Your answer should be the entries below, reproduced character for character.

── Data extract

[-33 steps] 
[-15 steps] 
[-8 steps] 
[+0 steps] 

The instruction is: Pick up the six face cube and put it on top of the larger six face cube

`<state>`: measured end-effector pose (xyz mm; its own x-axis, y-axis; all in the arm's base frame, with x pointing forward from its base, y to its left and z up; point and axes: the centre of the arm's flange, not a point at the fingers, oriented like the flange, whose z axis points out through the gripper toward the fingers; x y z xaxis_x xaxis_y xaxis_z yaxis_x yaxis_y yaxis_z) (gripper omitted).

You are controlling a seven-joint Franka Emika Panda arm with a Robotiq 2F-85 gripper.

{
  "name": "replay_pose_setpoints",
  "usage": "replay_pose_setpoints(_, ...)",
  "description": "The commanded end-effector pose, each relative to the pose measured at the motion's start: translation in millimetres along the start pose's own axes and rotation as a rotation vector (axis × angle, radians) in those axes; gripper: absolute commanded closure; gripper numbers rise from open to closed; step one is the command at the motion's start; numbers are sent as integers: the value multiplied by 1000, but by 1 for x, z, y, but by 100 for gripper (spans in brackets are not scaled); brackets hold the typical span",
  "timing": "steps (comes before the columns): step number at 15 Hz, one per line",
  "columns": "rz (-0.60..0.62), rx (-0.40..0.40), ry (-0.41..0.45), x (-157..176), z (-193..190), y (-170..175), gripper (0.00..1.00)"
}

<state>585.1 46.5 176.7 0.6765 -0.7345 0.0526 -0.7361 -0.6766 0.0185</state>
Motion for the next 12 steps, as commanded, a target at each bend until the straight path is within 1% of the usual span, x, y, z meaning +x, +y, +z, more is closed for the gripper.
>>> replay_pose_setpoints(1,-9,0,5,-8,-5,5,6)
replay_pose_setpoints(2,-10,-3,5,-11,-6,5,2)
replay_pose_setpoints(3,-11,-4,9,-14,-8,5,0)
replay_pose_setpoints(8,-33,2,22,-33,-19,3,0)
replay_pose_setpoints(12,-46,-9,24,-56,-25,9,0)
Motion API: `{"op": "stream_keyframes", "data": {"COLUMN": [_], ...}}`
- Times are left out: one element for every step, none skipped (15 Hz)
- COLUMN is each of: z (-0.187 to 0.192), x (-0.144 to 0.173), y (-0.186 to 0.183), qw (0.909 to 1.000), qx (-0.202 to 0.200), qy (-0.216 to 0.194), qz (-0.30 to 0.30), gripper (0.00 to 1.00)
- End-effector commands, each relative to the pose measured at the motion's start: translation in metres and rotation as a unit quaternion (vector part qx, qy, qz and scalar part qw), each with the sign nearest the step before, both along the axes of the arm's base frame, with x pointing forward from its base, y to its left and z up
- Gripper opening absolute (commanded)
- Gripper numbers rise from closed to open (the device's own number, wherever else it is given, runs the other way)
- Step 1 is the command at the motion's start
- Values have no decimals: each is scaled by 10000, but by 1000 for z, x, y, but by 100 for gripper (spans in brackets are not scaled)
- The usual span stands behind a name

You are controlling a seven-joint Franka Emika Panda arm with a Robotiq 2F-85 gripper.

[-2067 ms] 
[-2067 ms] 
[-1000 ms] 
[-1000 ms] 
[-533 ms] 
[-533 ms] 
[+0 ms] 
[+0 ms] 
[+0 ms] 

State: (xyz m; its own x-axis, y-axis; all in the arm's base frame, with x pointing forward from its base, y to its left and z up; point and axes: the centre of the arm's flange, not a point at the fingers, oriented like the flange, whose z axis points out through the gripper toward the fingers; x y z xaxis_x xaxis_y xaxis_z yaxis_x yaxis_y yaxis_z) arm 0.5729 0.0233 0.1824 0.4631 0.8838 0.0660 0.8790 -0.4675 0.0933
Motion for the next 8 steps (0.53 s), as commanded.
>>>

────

### Response area
[-33 steps] 
[-15 steps] 
[-8 steps] 
[+0 steps] 

The instruction is: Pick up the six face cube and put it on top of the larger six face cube

`<state>`: measured end-effector pose (xyz mm; its own x-axis, y-axis; all in the arm's base frame, with x pointing forward from its base, y to its left and z up; point and axes: the centre of the arm's flange, not a point at the fingers, oriented like the flange, whose z axis points out through the gripper toward the fingers; x y z xaxis_x xaxis_y xaxis_z yaxis_x yaxis_y yaxis_z) (gripper omitted).

You are controlling a seven-joint Franka Emika Panda arm with a Robotiq 2F-85 gripper.

{
  "name": "replay_pose_setpoints",
  "usage": "replay_pose_setpoints(_, ...)",
  "description": "The commanded end-effector pose, each relative to the pose measured at the motion's start: translation in millimetres along the start pose's own axes and rotation as a rotation vector (axis × angle, radians) in those axes; gripper: absolute commanded closure; gripper numbers rise from open to closed; step one is the command at the motion's start; numbers are sent as integers: the value multiplied by 1000, but by 1 for x, z, y, but by 100 for gripper (spans in brackets are not scaled); brackets hold the typical span",
  "timing": "steps (comes before the columns): step number at 15 Hz, one per line",
  "columns": "rz (-0.60..0.62), rx (-0.40..0.40), ry (-0.41..0.45), x (-157..176), z (-193..190), y (-170..175), gripper (0.00..1.00)"
}

<state>585.1 46.5 176.7 0.6765 -0.7345 0.0526 -0.7361 -0.6766 0.0185</state>
Motion for the next 12 steps, as commanded, a target at each bend until the straight path is within 1% of the usual span, x, y, z meaning +x, +y, +z, more is closed for the gripper.
>>> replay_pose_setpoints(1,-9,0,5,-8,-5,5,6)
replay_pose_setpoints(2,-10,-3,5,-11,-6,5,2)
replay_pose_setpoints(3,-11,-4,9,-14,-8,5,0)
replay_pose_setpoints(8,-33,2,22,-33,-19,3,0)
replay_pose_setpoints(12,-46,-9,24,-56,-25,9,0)
Motion API: `{"op": "stream_keyframes", "data": {"COLUMN": [_], ...}}`
- Times are left out: one element for every step, none skipped (15 Hz)
- COLUMN is each of: z (-0.187 to 0.192), x (-0.144 to 0.173), y (-0.186 to 0.183), qw (0.909 to 1.000), qx (-0.202 to 0.200), qy (-0.216 to 0.194), qz (-0.30 to 0.30), gripper (0.00 to 1.00)
- End-effector commands, each relative to the pose measured at the motion's start: translation in metres and rotation as a unit quaternion (vector part qx, qy, qz and scalar part qw), each with the sign nearest the step before, both along the axes of the arm's base frame, with x pointing forward from its base, y to its left and z up
- Gripper opening absolute (commanded)
- Gripper numbers rise from closed to open (the device's own number, wherever else it is given, runs the other way)
- Step 1 is the command at the motion's start
- Values have no decimals: each is scaled by 10000, but by 1000 for z, x, y, but by 100 for gripper (spans in brackets are not scaled)
- The usual span stands behind a name

You are controlling a seven-joint Franka Emika Panda arm with a Robotiq 2F-85 gripper.

[-2067 ms] 
[-2067 ms] 
[-1000 ms] 
[-1000 ms] 
[-533 ms] 
[-533 ms] 
[+0 ms] 
[+0 ms] 
[+0 ms] 

State: (xyz m; its own x-axis, y-axis; all in the arm's base frame, with x pointing forward from its base, y to its left and z up; point and axes: the centre of the arm's flange, not a point at the fingers, oriented like the flange, whose z axis points out through the gripper toward the fingers; x y z xaxis_x xaxis_y xaxis_z yaxis_x yaxis_y yaxis_z) arm 0.5729 0.0233 0.1824 0.4631 0.8838 0.0660 0.8790 -0.4675 0.0933
Motion for the next 8 steps (0.53 s), as commanded.
>>>

Nothing more will be written for this answer.